In the 70's practically every car was a rust bucket. My 850cc mini at the time had a battery box that had long since rusted through so the battery often dragged along the road held in the car only by its two power cables. The top engine mount rusted through so the engine crashed backwards and forward under acceleration (such as it is in an 850cc mini) and braking. Replacing the A frames and wings was "routine maintenance" back then, usually when the sheer weight of filler defeated the remaining rust holding the rest of it together.

But at the same time my dad's VW Golf had a completely rusted floor pan on the passenger and drivers side. I remember looking through a 8"x 6" hole at the road passing by underneath quite clearly. Likewise a work colleague had a Renault 4 with the hinges at the front of the bonnet. They rusted through and one day as he drove along the slipstream tore the bonnet off and over the top of the car.

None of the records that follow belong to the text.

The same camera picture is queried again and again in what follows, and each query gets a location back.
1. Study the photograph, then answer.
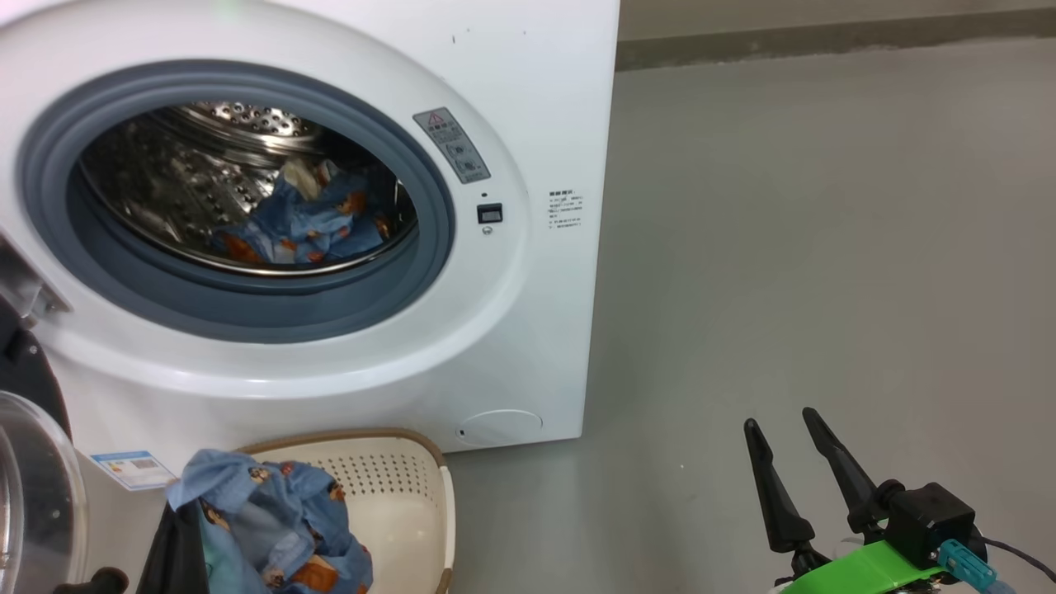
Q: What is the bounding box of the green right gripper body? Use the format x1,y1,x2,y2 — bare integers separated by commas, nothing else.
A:
771,540,950,594

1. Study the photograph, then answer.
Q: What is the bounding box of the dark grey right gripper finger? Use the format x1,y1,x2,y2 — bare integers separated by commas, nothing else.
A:
742,417,818,556
801,407,889,535

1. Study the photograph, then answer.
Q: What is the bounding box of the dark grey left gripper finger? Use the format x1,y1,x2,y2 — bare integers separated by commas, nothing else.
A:
136,507,178,594
173,502,209,594

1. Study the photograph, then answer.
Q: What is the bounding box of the blue bear print garment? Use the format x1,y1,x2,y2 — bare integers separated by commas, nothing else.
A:
213,158,394,266
167,448,374,594

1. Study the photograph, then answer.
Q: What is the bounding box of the black round glass washer door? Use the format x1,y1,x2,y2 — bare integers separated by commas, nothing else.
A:
0,293,92,594

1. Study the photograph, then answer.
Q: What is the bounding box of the cream perforated laundry basket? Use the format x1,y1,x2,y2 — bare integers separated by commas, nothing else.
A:
235,427,456,594

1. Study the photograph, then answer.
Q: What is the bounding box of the grey rubber door gasket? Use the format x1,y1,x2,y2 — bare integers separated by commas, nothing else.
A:
16,59,457,346

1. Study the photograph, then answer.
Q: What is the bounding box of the metal door hinge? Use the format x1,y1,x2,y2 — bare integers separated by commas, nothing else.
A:
0,233,70,324

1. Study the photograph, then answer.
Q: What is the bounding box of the white front-load washing machine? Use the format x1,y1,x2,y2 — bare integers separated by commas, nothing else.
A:
0,0,621,496

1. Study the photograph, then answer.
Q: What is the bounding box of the blue white energy label sticker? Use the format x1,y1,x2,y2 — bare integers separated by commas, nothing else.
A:
90,450,179,493

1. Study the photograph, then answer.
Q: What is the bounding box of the round white filter cover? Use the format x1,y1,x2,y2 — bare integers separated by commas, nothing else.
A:
457,409,545,449

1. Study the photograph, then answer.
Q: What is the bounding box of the small printed text label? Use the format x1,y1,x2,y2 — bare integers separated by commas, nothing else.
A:
548,191,585,231

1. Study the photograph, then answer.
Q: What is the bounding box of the steel perforated washer drum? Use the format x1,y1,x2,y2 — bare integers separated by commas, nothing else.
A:
77,100,419,278

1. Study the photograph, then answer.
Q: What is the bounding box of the grey warning label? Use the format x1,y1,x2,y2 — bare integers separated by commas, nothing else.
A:
412,106,493,185

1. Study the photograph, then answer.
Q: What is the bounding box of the teal right camera connector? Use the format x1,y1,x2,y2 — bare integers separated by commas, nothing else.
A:
936,540,1017,594

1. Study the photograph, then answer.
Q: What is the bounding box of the thin black right gripper cable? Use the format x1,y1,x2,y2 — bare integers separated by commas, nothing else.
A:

All this rust was normal on all cars back then as far as I recall.

It was very sad what happened to BL. Very sad. Many great marques and lots of quality jobs all gone. I feel like I want to go back and bang all their heads together.

I now go by the old Longbridge site quite regularly and can't help but stare in disdain at all the old blokes in the area who may well have been part of that national disaster and think to myself "bloody idiots".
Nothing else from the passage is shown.